“If you ever get lonely, just go to the music store and visit your friends.”-Penny Lane, Almost Famous
I started freelancing the same year that movie came out. A friend taped it off PPV for me since it was about a magazine writer. I watched it every day during a long lunch break between scouring the Internet for writing opportunities and creating press releases and newsletter copy for local businesses. Aside from the fact that it featured a tiny part by my fave musician, Peter Frampton, it showed the writer’s life to be hopeful, delusional and frustrating all at the same time. Virginity-popping threesomes and epic rock tours aside, it still resonates with me today; the main character is constantly worried about deadlines and getting the job done.
I remembered the movie quote above when I could finally go to the bookstore, pick up a magazine and see my name. It became more relevant as I gained writer friends online; I began to look for their bylines too.
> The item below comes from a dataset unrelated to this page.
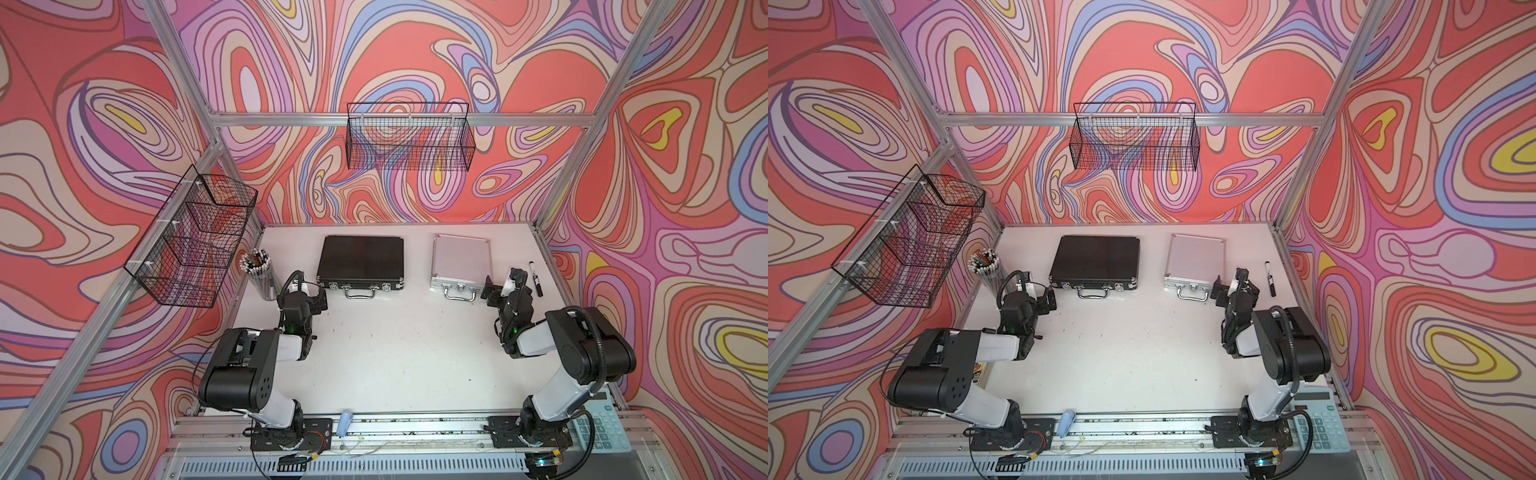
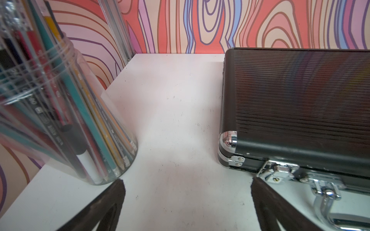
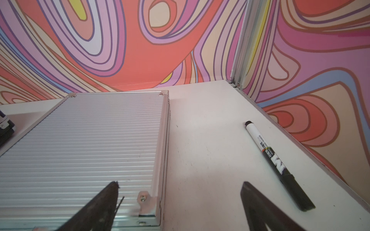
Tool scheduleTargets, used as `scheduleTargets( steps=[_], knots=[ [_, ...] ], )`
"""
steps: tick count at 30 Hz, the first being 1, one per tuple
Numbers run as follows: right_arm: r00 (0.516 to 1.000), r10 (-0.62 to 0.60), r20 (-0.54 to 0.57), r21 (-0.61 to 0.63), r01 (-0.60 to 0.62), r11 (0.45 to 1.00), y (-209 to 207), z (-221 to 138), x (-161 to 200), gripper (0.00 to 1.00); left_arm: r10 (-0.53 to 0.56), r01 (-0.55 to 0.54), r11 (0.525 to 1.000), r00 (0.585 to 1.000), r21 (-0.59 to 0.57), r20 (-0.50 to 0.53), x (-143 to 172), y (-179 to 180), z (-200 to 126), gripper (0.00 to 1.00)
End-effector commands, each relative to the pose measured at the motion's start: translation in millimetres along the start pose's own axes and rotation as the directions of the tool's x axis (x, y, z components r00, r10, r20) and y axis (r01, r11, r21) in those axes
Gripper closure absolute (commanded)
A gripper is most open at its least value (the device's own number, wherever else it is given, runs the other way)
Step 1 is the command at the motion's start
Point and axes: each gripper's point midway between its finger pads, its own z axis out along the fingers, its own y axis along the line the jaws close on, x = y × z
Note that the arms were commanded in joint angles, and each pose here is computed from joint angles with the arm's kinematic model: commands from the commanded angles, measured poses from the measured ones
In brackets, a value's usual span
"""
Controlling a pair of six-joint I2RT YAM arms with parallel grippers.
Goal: Open the poker set cases
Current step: Adjust the poker set case at the center of the board.
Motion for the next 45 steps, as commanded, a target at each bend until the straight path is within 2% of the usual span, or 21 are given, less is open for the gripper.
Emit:
scheduleTargets(
  steps=[1,9,17,21,26,31,35,37,41,45],
  knots=[
    [1.000,-0.009,0.008,0.000,0.009,1.000,-0.6,3.0,-2.9,0.02,-0.006,0.006,1.000,1.000,-0.012,0.001,0.0,3.0,0.7,0.00],
    [1.000,-0.005,0.004,-0.006,0.005,1.000,0.5,3.8,-2.2,0.02,0.001,-0.001,1.000,1.000,-0.009,-0.003,0.6,2.4,1.2,0.00],
    [1.000,-0.011,0.007,-0.001,0.011,1.000,0.4,5.1,-11.2,0.19,0.009,-0.009,1.000,1.000,0.011,0.011,-2.6,-0.3,-1.4,0.00],
    [0.995,-0.029,-0.090,0.012,0.030,0.999,3.7,20.2,-27.5,0.28,0.004,-0.004,1.000,1.000,-0.006,0.010,-19.9,3.9,-12.0,0.02],
    [0.990,0.010,-0.144,0.067,0.000,0.998,-2.2,26.5,-34.9,0.29,0.020,-0.019,0.995,1.000,-0.094,0.016,-55.2,5.7,-26.2,0.08],
    [0.966,0.080,-0.246,0.077,-0.063,0.995,4.5,39.2,-43.8,0.29,0.111,-0.112,0.994,0.993,0.017,0.046,-110.8,-56.6,-37.9,0.11],
    [0.937,0.129,-0.324,0.067,-0.113,0.991,15.7,53.1,-53.3,0.29,0.091,-0.101,0.976,0.994,0.194,0.057,-140.6,-128.6,-43.7,0.13],
    [0.921,0.156,-0.358,0.077,-0.137,0.988,19.0,59.7,-57.2,0.29,0.061,-0.066,0.956,0.998,0.287,0.024,-146.4,-165.3,-42.8,0.15],
    [0.877,0.213,-0.431,0.088,-0.194,0.977,20.8,71.4,-52.3,0.29,0.090,-0.047,0.877,0.994,0.479,-0.067,-145.6,-248.1,-43.0,0.18],
    [0.814,0.337,-0.474,0.085,-0.338,0.937,10.4,78.8,-41.6,0.23,0.043,0.071,0.829,0.981,0.555,-0.189,-143.0,-305.8,-36.7,0.17]
  ],
)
Magazine articles became books, and I loved each rare time I found a friend’s name on a shelf.
Now, 95 percent of my writing community is online and those names are bountiful in the stacks. Last time I went to Barnes & Noble, I bought four books, each one by someone I already knew via Absolute Write, Twitter or Facebook. I learn from them, admire them and feel like I’m in on something special. It’s a delicious thrill, one that I’m eager to share whenever my book finally finds an agent, a publisher, and a space on that shelf. My time is coming. Until then, I have social media, texting and e-mail.